Nous croyons que le problème moral n’a été ni négligé ni éliminé par Descartes. Il y a songé dès l’origine. « J’avois toujours, écrit-il en 1637[1], un extrême désir d’apprendre à distinguer le vrai d’avec le faux pour voir clair en mes actions et marcher avec assurance en cette vie ». Et ce n’est pas là une vue momentanée : il déclare dans la préface des Principes[2], que, pour donner aux hommes un corps de Philosophie tout entier, il devrait « traiter exactement de la Morale ».

S’il ne l’a pas fait, ce n’est donc pas seulement par prudence, c’est aussi parce qu’il l’envisageait comme le couronnement de toutes les sciences[3] et que le temps ne lui permit pas d’achever son œuvre.

Toutefois, pendant qu’il construisait « son logis », déjà préoccupé de bien vivre, il a commencé par se faire « une morale provisoire ». Il l’a exposée dans la troisième partie du Discours et dans ses lettres à la princesse Elisabeth et à la reine de Suède. « Si imparfaite qu’elle soit, elle peut être suivie pendant qu’on n’en sait pas encore de meilleure[4]. »

Elle est loin en effet d’être aussi insuffisante qu’elle est apparue à M. Brunetière.

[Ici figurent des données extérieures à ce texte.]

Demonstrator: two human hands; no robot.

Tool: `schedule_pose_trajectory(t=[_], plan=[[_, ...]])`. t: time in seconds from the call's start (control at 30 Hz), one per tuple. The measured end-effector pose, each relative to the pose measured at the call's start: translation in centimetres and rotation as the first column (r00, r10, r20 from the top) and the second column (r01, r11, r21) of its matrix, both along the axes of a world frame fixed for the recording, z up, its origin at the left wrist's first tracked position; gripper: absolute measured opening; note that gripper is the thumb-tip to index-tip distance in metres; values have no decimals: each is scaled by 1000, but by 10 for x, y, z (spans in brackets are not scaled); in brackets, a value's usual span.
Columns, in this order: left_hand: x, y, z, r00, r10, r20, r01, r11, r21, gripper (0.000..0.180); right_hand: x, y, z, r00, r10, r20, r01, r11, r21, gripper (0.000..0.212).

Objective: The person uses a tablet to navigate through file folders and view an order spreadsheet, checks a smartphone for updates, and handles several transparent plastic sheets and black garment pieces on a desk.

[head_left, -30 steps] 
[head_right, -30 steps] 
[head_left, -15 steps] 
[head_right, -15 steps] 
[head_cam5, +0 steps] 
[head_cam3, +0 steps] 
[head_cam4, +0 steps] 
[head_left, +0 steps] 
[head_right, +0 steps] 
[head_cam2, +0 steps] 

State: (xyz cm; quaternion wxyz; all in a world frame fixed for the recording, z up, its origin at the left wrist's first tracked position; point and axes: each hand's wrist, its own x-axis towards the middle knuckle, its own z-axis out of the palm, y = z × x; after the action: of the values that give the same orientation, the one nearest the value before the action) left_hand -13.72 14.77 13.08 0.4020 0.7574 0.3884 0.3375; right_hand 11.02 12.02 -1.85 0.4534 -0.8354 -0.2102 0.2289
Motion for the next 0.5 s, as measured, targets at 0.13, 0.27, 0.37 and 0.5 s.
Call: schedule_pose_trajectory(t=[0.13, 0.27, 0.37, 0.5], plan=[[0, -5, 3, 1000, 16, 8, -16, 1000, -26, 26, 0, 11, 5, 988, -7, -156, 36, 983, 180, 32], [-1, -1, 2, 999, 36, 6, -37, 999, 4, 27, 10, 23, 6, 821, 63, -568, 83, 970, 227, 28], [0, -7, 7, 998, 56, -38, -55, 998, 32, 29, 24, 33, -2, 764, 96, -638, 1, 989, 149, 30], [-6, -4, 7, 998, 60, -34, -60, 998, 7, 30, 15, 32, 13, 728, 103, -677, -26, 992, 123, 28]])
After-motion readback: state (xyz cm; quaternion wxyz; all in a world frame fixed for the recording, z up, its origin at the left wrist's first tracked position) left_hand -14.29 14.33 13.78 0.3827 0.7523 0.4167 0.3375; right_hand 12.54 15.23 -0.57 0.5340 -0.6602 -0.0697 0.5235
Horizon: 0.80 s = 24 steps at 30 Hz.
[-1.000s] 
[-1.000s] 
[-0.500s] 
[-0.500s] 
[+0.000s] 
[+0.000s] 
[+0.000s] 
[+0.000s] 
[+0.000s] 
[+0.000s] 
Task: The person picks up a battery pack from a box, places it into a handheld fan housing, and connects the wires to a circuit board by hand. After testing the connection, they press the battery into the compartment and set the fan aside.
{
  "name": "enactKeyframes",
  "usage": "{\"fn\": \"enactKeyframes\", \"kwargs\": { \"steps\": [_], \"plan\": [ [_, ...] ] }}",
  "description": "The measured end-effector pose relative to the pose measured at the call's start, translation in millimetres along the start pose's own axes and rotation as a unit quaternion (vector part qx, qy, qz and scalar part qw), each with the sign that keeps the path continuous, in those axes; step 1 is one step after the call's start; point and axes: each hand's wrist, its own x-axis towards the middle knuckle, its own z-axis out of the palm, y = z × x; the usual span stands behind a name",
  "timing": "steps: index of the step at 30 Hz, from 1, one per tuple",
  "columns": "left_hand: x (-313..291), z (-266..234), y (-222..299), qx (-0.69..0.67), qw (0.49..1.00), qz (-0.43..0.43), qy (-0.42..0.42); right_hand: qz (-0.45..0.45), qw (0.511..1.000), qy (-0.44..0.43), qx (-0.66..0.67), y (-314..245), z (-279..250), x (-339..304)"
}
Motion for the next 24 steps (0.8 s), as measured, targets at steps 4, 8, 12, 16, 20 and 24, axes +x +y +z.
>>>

Née d’une double tendance qui divise éternellement la pensée humaine, le doute et le devoir, elle répond à un double besoin.

  1. Discours de la Methode, 1re partie.
  2. Lettre-Preface à l’abbé Picot, traducteur des Principes de la Philosophie. Œuvres de Descartes, edit. Cousin, t. III. p. 28.
  3. V. Preface des Principes, loc. cit., et Gabriel Séailles, Quid de Ethica Cartesius senserit ? Paris, 1883, p. 2.
  4. Preface des Principes, loc. cit.